We asked you five quick trivia questions about weird words. Here are the answers:

  1. Trivial is derived from the Latin trivium, or “three ways”. Mediæval universities used to offer seven Liberal Arts, of which the Trivium of rhetoric, logic and grammar were studied first in preparation for the more difficult Quadrivium of astronomy, music, geometry and arithmetic. By extension the description of something as “trivial” came to mean something of comparatively little intellectual weight.
  2. In the American colonies back in the 17th century, a backlog was exactly what it said on the tin – a big log for the back of the fire. The idea was that the backlog would smoulder for days on end, giving a constant background heat for the room during winter even overnight. More recently it came to mean first a reserve, then a build-up of delayed work.

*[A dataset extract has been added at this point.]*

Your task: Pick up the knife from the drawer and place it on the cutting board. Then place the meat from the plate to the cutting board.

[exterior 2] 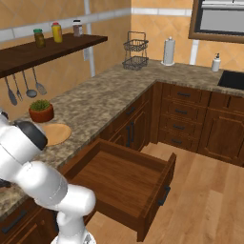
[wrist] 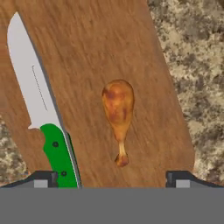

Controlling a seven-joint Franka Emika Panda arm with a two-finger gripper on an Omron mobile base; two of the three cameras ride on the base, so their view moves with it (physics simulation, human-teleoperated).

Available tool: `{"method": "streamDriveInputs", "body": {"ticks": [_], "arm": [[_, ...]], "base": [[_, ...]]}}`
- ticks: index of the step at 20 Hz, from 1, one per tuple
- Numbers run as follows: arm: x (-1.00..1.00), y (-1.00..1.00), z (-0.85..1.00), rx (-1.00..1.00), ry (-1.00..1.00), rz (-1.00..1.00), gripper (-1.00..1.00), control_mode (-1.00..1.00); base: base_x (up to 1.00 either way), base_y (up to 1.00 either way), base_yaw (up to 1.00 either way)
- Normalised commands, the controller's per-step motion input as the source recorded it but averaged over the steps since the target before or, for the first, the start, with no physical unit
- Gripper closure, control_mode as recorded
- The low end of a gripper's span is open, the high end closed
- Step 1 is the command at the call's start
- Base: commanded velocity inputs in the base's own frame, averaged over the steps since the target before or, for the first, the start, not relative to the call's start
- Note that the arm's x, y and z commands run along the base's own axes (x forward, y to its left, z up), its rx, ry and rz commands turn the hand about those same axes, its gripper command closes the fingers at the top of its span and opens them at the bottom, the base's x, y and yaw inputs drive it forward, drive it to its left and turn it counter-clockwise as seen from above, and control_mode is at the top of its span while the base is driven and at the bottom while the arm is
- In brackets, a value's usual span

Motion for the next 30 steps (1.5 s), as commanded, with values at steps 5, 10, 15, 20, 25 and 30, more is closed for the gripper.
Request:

  3. Originally a Tory was a robber or brigand. (Plus ça change…) The word comes from the Middle Irish tóraidhe, meaning “a pursued man”, and was initially adopted in politics in the late 17th century as a term of abuse for supporters of the deposed James VII & II (a Catholic) by supporters of William of Orange (a Protestant – the original “King Billy”). Over the next century it came to be applied to those who supported the King, the nobility and the Established Church against constitutional reform and Nonconformism – in other words, the forerunners of the Conservatives.
  4. The word googol can be traced definitively to one person and a specific year. In 1938 US mathematician Edward Kasner was casting around for a word to describe 10100 (10 raised to the power of 100, or 1 followed by 100 zeroes). He asked his nephew, nine-year-old Milton Sirotta, who came up with “googol” – later borrowed and tweaked by Larry Page and Sergey Brin as a name for their search engine.
  5. A mogul was originally a Mongol – a member of the Asiatic people that conquered the Chinese empire and most of Central Asia. The term Mughal was applied by South Asians to any of those people, but gradually came to be applied by Westerners to the Mughal (or Moghul) dynasty of emperors who ruled most of northern South Asia for over two centuries. By extension a wealthy and powerful business leader came to be known as a mogul, particularly in the film industry.